Uygulanan anketlerin ortak sonuçlarına göre;
⦁ Kurumların yaklaşık %50’sinin genel bir bilgi güvenliği stratejisine sahip olmadığını ve önemli bir saldırı durumunda hazırlanmış bir iletişim stratejisine veya planına sahip olmadıkları görülmektedir.
⦁ Çoğu kurum, Siber Saldırılarla mücadele için gerekli olan potansiyel etkili önlemler hakkında iyi bir fikir sahibi olmasına rağmen kurumların yarısı bir olayla karşılaştığı göz önüne alındığında, kabul edilen tedbirlerin yeterince güçlü olmadıkları ya da uygulamalarında bir sorun olduğu varsayılabilir. 
⦁ Kurumlarda siber risklerin en fazla artan tehditleri Ddos saldırıları, fidye yazılımları, kimlik avı, IP veya veri çalmak için ve finansal bilgileri ele geçirmek için yapılan Siber Saldırılardır. 
⦁ Anket yapılan pek çok kuruluşta Siber Güvenlik yöneticisi bulunmamaktadır. Herhangi bir ihlal durumunda acil Siber Güvenlik yöneticisinin olması siber risklerin önlenmesi konusunda destekleyici nitelikte olacaktır. 
⦁ Çalışma yapılan dört şirketten üçü Siber Güvenlik konusunda bir olay yaşanacağını beklemektedir.  
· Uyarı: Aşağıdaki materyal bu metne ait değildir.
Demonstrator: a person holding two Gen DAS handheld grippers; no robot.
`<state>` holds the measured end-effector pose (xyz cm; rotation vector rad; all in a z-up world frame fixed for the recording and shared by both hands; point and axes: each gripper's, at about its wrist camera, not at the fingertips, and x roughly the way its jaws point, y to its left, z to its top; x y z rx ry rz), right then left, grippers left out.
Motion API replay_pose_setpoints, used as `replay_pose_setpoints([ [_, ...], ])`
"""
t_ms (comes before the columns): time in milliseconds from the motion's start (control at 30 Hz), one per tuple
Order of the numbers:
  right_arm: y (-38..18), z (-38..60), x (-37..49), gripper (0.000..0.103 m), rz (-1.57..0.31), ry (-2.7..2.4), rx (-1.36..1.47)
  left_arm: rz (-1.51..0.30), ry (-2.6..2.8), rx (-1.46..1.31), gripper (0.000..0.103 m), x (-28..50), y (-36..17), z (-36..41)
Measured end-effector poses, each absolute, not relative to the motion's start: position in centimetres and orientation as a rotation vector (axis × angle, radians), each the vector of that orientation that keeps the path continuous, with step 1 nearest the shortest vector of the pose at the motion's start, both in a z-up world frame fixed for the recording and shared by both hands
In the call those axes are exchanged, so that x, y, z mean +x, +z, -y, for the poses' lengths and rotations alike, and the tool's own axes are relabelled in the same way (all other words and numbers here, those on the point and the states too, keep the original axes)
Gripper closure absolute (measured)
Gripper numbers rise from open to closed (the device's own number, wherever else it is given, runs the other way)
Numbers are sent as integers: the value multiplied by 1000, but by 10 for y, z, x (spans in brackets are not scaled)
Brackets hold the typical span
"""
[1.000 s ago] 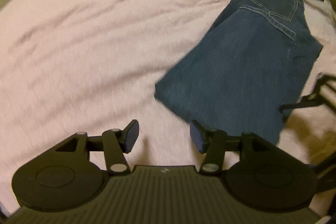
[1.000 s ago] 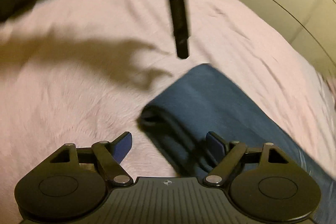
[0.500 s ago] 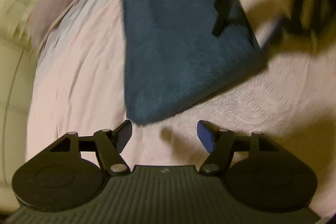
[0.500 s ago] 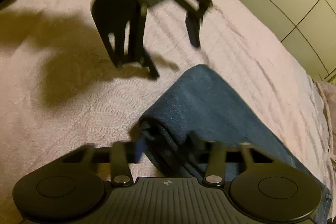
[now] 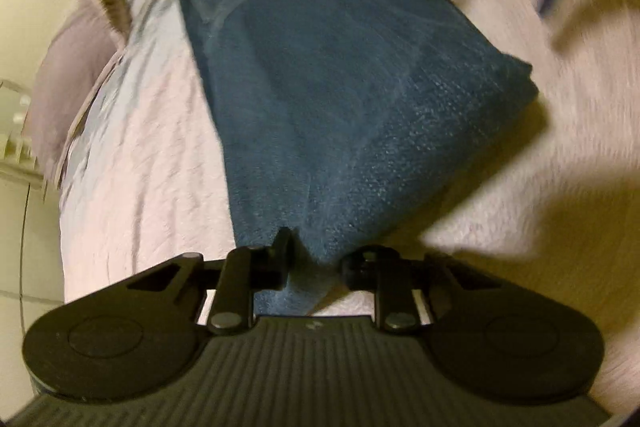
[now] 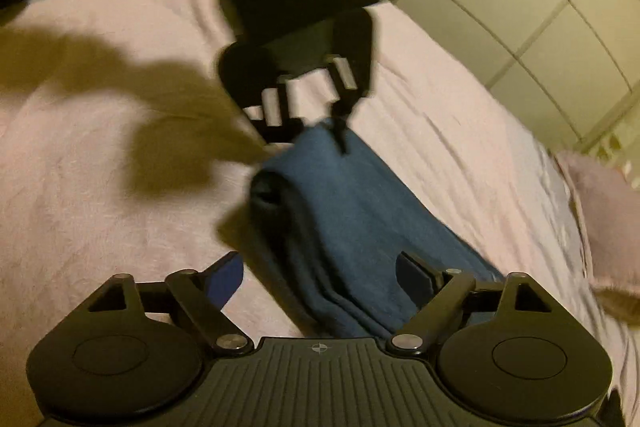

⦁ Ayrıca büyük şirketler daha fazla risk altındadır. Risk yapısı çeşitli endüstriler ve farklı derecelerde farklılıklar göstermektedir.
⦁ Siber Güvenlik ihlali raporlaması önemli olmasına rağmen kurumlar tarafından marka itibarını korumak için herhangi bir siber olayda raporlama tercih edilmemektedir. 
⦁ Anket yapılan tüm kurumlar Siber Güvenlik harcamalarının arttığını belirtmişlerdir. Anket katılımcılarının yaklaşık %80’i Siber Güvenlik harcamalarının yıllık toplam bütçenin %25’ini aşabileceğini beyan etmişlerdir. Katılımcıların % 60’ı son 12 ay içinde Siber Güvenlik harcama bütçelerinin arttığını vurgulamışlardır. 
⦁ Kurumlarda çalışanların yaklaşık %65’i Siber Güvenlik konusunda yeterli bilgiye sahip değildirler. Bu nedenle kurumlarda Siber Güvenlik konusunda farkındalık çalışmalarının yapılması ve çalışanların siber riskler konusunda bilinç düzeylerinin arttırılması gerekmektedir.